Characteristics of the Ocean
Of course, not all of the earth’s land area is dry. We are all aware that the earth is made up of a greater part of water, particularly the ocean. The oceans occupy 70.8% of the surface area of the earth or that is 360 million square kilometre, leaving less than a third of the earth’s surface area for continents. The total volume of all the oceans is 1.4 billion cubic kilometre. The major sub-divisions of the oceans are the Pacific, the Atlantic, the Indian and the Arctic oceans. Of these four oceans, the Pacific ocean is the largest and the deepest. It occupies almost one third of the earth’s total area. It has an area of 70 million square miles.
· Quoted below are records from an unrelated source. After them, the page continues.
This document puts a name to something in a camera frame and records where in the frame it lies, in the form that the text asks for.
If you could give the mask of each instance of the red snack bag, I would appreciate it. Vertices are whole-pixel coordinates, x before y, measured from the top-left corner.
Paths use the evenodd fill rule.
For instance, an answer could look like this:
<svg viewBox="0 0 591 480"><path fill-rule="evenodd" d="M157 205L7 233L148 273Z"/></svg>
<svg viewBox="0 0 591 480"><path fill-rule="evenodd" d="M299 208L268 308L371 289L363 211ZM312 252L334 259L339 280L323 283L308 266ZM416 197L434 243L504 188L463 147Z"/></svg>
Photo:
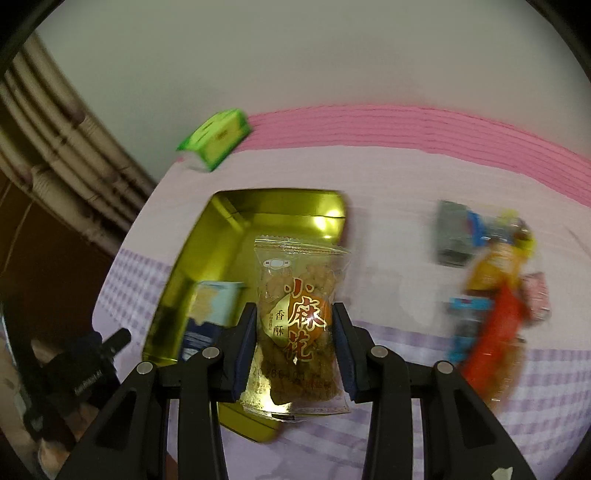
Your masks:
<svg viewBox="0 0 591 480"><path fill-rule="evenodd" d="M482 326L481 336L462 366L464 378L480 396L489 389L507 345L517 335L521 311L521 301L509 285L503 283L495 298L495 307Z"/></svg>

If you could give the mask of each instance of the metal screw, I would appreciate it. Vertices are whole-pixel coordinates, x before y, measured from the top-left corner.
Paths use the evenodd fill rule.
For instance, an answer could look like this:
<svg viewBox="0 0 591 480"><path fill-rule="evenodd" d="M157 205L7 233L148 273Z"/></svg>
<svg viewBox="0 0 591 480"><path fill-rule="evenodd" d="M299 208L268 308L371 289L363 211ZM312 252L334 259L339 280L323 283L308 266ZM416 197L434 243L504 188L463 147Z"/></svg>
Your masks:
<svg viewBox="0 0 591 480"><path fill-rule="evenodd" d="M439 362L437 364L437 369L445 375L449 375L453 372L453 365L450 362Z"/></svg>
<svg viewBox="0 0 591 480"><path fill-rule="evenodd" d="M149 374L154 366L150 362L141 362L135 369L140 375Z"/></svg>
<svg viewBox="0 0 591 480"><path fill-rule="evenodd" d="M371 354L377 358L384 358L388 355L388 349L381 345L376 345L371 348Z"/></svg>
<svg viewBox="0 0 591 480"><path fill-rule="evenodd" d="M220 350L214 346L208 346L203 352L201 352L205 358L216 358L220 354Z"/></svg>

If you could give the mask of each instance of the yellow package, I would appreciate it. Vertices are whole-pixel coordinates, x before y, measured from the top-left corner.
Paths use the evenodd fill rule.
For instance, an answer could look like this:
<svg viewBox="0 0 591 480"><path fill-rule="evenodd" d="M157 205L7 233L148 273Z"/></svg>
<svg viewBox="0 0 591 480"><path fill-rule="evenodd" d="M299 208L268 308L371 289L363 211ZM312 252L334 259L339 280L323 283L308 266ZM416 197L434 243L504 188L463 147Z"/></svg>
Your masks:
<svg viewBox="0 0 591 480"><path fill-rule="evenodd" d="M515 288L524 260L523 251L519 248L503 242L494 242L486 257L474 268L466 289L497 290L505 280L511 288Z"/></svg>

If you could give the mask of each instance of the gold metal tray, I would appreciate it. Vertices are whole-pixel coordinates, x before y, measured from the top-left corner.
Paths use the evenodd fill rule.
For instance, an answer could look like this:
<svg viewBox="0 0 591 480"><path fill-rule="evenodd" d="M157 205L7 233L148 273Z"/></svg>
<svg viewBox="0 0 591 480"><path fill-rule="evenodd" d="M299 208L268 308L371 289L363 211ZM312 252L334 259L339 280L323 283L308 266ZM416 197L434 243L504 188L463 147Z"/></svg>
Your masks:
<svg viewBox="0 0 591 480"><path fill-rule="evenodd" d="M338 192L303 189L232 190L214 194L193 227L160 298L142 353L157 365L176 363L197 281L239 281L244 304L256 301L258 269L254 239L276 235L336 244L345 226L345 201ZM219 406L220 422L258 442L275 436L278 422L245 413L237 404Z"/></svg>

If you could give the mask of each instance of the pink package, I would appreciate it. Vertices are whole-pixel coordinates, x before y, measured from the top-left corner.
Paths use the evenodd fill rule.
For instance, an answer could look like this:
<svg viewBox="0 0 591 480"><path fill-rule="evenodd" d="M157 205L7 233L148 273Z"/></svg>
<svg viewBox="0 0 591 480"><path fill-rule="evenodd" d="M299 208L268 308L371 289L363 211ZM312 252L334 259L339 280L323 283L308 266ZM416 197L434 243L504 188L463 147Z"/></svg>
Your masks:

The oceans are salty and salt is a common mineral on the earth. The amount of salt dissolved in the oceans is, on the average, 34.5% by weight. When water evaporates from the oceans into the atmosphere, the salt is left behind. In addition to its major chemical constituents, seawater also contains trace amounts of all the other elements. These nutrients include such substances as nitrate, phosphate, iron and manganese. In fact, of the 90 naturally occurring elements, 85 of these is found in seawater. The most abundant elements are hydrogen and oxygen.
The earth’s ocean has an average depth of 12,000 feet. The deepest known spot is the Marianas Trench in the western Pacific Ocean, near the island of Guam. It lies 36,198 ft below sea level.
The surface temperature of the ocean varies from about -2 c near the north and south poles to about 30 C near the equator. Below the surface waters, the temperature drops rapidly, forming a layer called the thermocline.
The Structure Of The Ocean
How does the ocean look like? Many methods exist for exploring and mapping ocean depths. The tidal zone or shoreline is the region where the land and sea meet. The ocean has continental margins – the area where the under water edge of the continents meet the ocean floor. This forms the part of the seabed that borders the continents. It consist of continental shelf, continental slope, the continental rise and the ocean floor.
The continental shelf is the seaward, where the land drops downward underwater to depths as great as 500 to 600 feet. It is the relatively flat part of a continental margin that is covered by shallow ocean water. The continental shelf is the submerged land at the edge of the continents. It is widest where is has been formed from the deposits of mud and silt carried from the interior of the continents by rivers or from the gradual sinking of land itself. Where the land has eroded from the non-stop battering of waves against the shore, the continent shelf is shallow. The shelf may project for 100-800 miles. In some cases, where mountain ranges rise along the coastline, there may be no shelf.
The continental slope marks the boundary between continental crust and ocean floor. It begins at the outer edge of the shelf. These slopes are the farthest boundaries of the continents. They plunge two miles or more to the deep-sea floor.
The continental rise separates the continental slope from ocean floor. It consists of sediments from continental shelf and slopes that accumulates at the bottom of slope.
The final zone is the ocean basins or floor. The large flat area on the ocean floor is the abyssal plains. There are two major provinces of ocean basins: the mid-oceanic ridges and the deep ocean basin. The mid-oceanic ridge is by far the greatest submarine mountain ridge in the world. It is a continuous 40,000-mile belt that encircles the world and bisects the oceans. It is up to 1,000 miles wide.
Other structures found on the ocean floor includes trenches, guyots, and canyons. Deep fracture zones and trenches carve the ocean bottom. There are also submarine mountain ranges, long ridges, and volcanic peaks, the highest points of which may rise above the water as oceanic islands. Mauana Kea which is 13,796 ft above sea level is Hawaii’s highest volcanic peak. From its volcanoes in the ocean floor.
The Importance of the Ocean
As a wealth of resources, the ocean provides many major resources. They include food, energy, minerals and medicines. People are increasingly farming the ocean. With their abundance of plant and animal life, the oceans offer much potential as a source of food for humans. Energy from the ocean has several forms. Solar energy is an inexhaustible resource absorbed by oceans. The heat, which is also a form of energy is transmitted during absorption and is responsible for ocean waves, difference in water and air temperature and currents. There are so many minerals found in the ocean. Minerals recovered from the ocean include sand and gravel used for construction materials, gold, tin, iron, diamonds and much more. From many forms of marine life are produced various medicinal products.
The oceans also influence the climate. Water has as high capacity for strong heat. It warns more slowly than land and also cools more slowly. Thus the coasts of the continents have cooler summers and warmer winters than the inland areas. Storms are formed from oceans making the oceans birthplace of storms.